I'm getting strange results when I try to find and replace curly quotes inside a character class, with another character:
sed -E "s/[‘’]/'/g" in.txt > out.txt
in.txt: ‘foo’
out.txt: '''foo'''
If you use a
as a replacement, you'll get aaafooaaa
. But this is only an issue when the curly quotes are inside a character class. This works:
sed -E "s/(‘|’)/'/g" in.txt > out.txt
in.txt: ‘foo’
out.txt: 'foo'
Can anyone explain what's going on here? Can I still use a character class for curly quotes?
Your string is using a multibyte encoding, specifically UTF-8; the curly quotes are three bytes each. But your sed
implementation is treating each byte as a separate character. This is probably due to your locale settings.

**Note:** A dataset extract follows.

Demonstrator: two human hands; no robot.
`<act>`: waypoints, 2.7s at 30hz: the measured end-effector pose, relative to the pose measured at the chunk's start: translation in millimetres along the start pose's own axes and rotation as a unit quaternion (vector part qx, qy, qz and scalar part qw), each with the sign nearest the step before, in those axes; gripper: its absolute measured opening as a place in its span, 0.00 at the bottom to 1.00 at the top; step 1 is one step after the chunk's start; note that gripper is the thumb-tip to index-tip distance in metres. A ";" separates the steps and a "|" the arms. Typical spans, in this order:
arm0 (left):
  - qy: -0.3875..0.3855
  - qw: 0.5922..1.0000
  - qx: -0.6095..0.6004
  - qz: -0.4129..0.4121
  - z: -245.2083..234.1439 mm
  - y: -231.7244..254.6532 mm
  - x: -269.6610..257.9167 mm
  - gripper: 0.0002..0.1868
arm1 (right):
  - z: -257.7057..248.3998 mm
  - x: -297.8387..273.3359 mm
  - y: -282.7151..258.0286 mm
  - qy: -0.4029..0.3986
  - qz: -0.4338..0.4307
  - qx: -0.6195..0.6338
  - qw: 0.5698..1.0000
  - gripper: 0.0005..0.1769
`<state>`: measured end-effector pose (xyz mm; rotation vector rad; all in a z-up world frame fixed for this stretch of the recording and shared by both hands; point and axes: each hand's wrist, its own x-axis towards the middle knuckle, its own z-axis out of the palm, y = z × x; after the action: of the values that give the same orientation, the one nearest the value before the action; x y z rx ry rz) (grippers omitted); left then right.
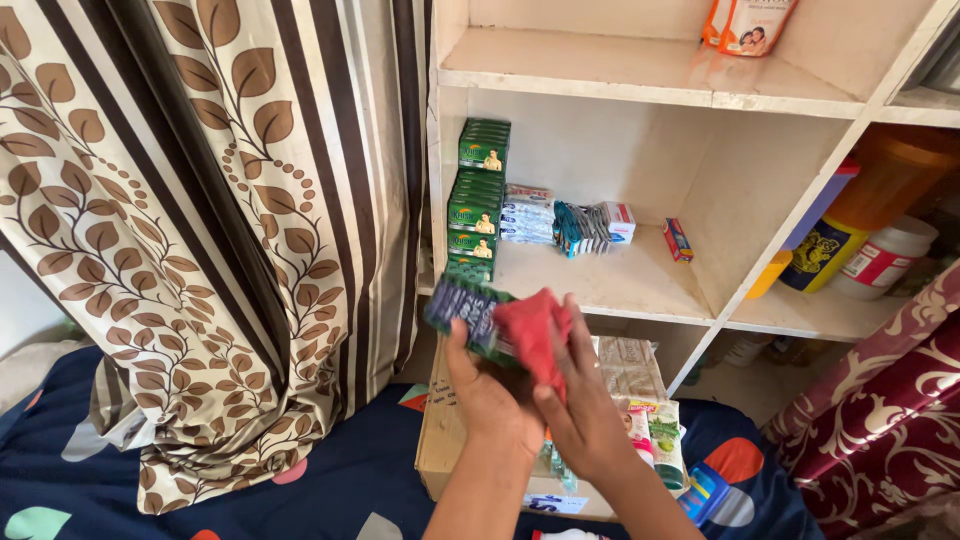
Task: The person wipes a shelf with a red cloth and then wipes and places multiple packaged items onto the shelf. They handle orange pouches, green boxes, and white boxes, arranging them in neat stacks.
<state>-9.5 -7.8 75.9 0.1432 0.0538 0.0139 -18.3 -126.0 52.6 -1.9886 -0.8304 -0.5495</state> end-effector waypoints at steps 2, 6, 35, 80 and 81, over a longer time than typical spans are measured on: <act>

I can reproduce your problem by setting my locale to "C" (the old default POSIX locale, which assumes ASCII):
$ LC_ALL=C sed -E "s/[‘’]/'/g" <<<'‘foo’' # C locale, single-byte chars
'''foo'''
But in my normal locale of en_US.UTF-8 ("US English encoded with UTF-8"), I get the desired result:
$ LC_ALL=en_US.UTF-8 sed -E "s/[‘’]/'/g" <<<'‘foo’' # UTF-8 locale, multibyte chars
'foo'
The way you're running it, sed
doesn't see [‘‘]
as a sequence of four characters but of eight. So each of the six bytes between the brackets – or at least, each of the four unique values found in those bytes – is considered a member of the character class, and each matching byte is separately replaced by the apostrophe. Which is why your three-byte curly quotes are getting replaced by three apostrophes each.

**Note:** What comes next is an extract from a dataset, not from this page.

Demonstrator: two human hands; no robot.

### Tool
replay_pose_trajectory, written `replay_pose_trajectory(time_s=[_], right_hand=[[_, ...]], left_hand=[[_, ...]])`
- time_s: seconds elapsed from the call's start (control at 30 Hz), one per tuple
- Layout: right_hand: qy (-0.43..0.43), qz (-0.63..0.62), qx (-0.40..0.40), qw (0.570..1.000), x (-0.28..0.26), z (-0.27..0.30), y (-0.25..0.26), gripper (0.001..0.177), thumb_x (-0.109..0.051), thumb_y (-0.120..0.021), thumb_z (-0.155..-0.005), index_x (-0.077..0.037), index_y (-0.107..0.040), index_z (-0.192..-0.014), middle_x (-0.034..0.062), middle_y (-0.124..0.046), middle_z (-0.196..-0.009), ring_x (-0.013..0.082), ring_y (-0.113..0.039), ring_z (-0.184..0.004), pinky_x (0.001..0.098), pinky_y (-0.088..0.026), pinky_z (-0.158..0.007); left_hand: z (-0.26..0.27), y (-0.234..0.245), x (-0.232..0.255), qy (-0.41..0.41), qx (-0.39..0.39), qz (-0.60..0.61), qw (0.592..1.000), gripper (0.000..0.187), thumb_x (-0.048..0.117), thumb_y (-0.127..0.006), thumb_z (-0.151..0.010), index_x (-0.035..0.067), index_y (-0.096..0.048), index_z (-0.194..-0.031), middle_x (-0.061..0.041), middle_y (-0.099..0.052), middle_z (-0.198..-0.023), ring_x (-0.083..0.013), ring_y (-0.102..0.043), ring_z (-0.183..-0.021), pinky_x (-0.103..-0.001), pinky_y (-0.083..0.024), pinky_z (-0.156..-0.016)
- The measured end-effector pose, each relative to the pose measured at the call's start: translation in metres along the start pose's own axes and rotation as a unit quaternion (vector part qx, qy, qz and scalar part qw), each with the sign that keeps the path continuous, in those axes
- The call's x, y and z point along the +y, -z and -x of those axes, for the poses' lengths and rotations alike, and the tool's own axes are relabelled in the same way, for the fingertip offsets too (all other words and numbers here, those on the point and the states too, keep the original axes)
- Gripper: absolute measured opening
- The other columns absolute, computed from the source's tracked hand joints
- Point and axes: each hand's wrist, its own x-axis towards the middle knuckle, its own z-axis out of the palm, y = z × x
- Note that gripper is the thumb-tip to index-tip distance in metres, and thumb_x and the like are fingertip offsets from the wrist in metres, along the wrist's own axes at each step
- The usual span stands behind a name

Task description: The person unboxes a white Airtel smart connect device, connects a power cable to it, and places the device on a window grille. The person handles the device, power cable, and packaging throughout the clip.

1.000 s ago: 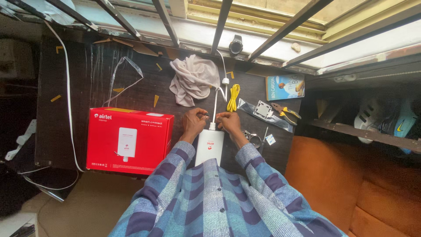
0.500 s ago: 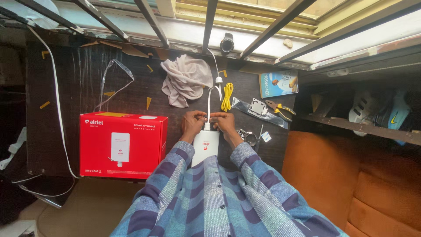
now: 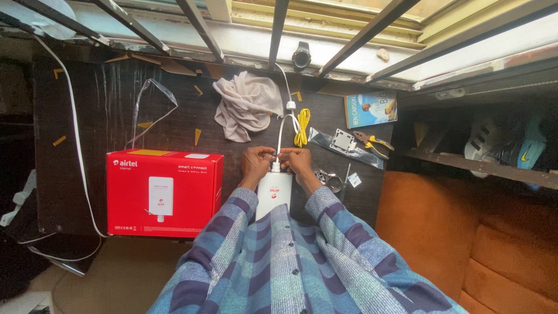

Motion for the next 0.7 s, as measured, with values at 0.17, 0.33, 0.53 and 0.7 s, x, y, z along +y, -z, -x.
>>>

The version that uses alternation works because each alternate can be more than one character; even though sed
is still treating ‘ and ’ as three-character sequences instead of individual characters, that treatment doesn't change the result.
So make sure your locale is set properly for your text encoding and see if that resolves your issue.